Realizzare un numero di Biciclette d’Epoca è una bella esperienza per tante ragioni.
Lo è in primis per la stragrandissima maggioranza delle persone con cui si ha a che fare. Lontano dai social – dove ogni tanto si leggono flame epocali su argomenti di vario tipo – la vita “analogica” degli appassionati di ciclismo d’epoca è decisamente gradevole e popolata di persone che sono manifesti viventi del perché questo mondo sia così affascinante per tutti coloro che vi si avvicinano. Può essere un punto di vista un po’ ingenuo e illusorio ma visto che nelle storie d’amore – e questa lo è – l’illusione è una componente importante, ce lo teniamo stretto.
C’è poi una bellezza che deriva da un’importante responsabilità che ci si sente tutti un po’ addosso alla quale abbiamo dato un nome fatto di tre parole: “cultura della bicicletta”. Non è che se ne parli sempre schiettamente in questi termini con tutti coloro che partecipano alla febbrile vita di questa rivista ma questo – in sostanza – è ciò che ci proponiamo di fare e numero dopo numero cerchiamo di mettere il nostro lavoro sempre più a fuoco in questa direzione.
Il termine “cultura della bicicletta” abbraccia davvero tante cose e tutte le trovate nelle nostre pagine, dalla storia del ciclismo (e dei corridori) a quella delle biciclette, dai tutorial alla cultura generale che ruota attorno a questo mondo, fatta di libri, mostre, ciclostoriche. È in quest’ottica che dev’essere letta la scelta del “pezzo di copertina” di questo numero, dedicato ai Moschettieri dell’Atala. Un tema che su questa rivista è stato sfiorato, trattato di sguincio ma mai consistentemente approfondito.
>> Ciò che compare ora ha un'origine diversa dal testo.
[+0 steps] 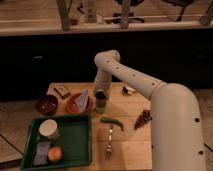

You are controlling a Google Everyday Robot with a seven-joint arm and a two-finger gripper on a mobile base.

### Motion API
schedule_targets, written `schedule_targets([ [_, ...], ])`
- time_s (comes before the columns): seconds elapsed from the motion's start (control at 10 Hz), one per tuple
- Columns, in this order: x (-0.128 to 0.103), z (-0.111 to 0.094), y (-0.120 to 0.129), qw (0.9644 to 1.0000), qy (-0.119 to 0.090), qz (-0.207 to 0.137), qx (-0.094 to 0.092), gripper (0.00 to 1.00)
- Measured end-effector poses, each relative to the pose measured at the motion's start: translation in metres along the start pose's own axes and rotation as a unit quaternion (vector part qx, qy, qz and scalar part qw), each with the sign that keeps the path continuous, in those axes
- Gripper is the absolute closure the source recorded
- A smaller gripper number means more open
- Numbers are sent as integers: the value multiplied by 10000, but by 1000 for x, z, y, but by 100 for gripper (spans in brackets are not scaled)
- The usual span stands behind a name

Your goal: Stack cups on top of each other

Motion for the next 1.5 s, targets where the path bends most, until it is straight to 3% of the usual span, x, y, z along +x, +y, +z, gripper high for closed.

E a un certo punto ci è sembrato giusto farlo, per dare a tutti i nostri lettori la possibilità di costruire un background alle storie di Galetti, Gerbi, Pavesi e di tutti quei nomi d’inizio Novecento che se ci guardiamo indietro sono 100 anni fa e più.
Parlare di questi personaggi è un compito difficile, da veri studiosi della bici, perché non è che basti fare un giro sul web per raccontare quell’epoca. Lo sa bene Marco Pasquini, che si è occupato di questo articolo. Ma lo sa ancora meglio Carlo Delfino, che non ringrazieremo mai abbastanza per il fatto di mettere a nostra disposizione – di noi appassionati e lettori di BE – non solo il suo infinito scibile sulla materia del ciclismo d’epoca ma anche il suo prezioso e unico archivio fotografico, che ci permette ogni volta di proporre materiale inedito come quello che lui raccoglie da decenni anche attraverso foto semisconosciute fatte da appassionati a bordo strada che, in qualche modo, finiscono nelle sue esperte mani.
È anche questo materiale, catalogato con cura, che ci permette di provare a diradare quella nebbia che avvolge le storie dei tempi che furono, prima che esistesse la televisione, la radio, quando l’esito delle gare si sapeva se andava bene il giorno dopo dai giornali. Da qui ripartiamo, in questo numero e per ogni numero, mentre ci affacciamo a un nuovo anno che – speriamo – ci faccia lasciare alle spalle i mesi difficilissimi che abbiamo attraversato.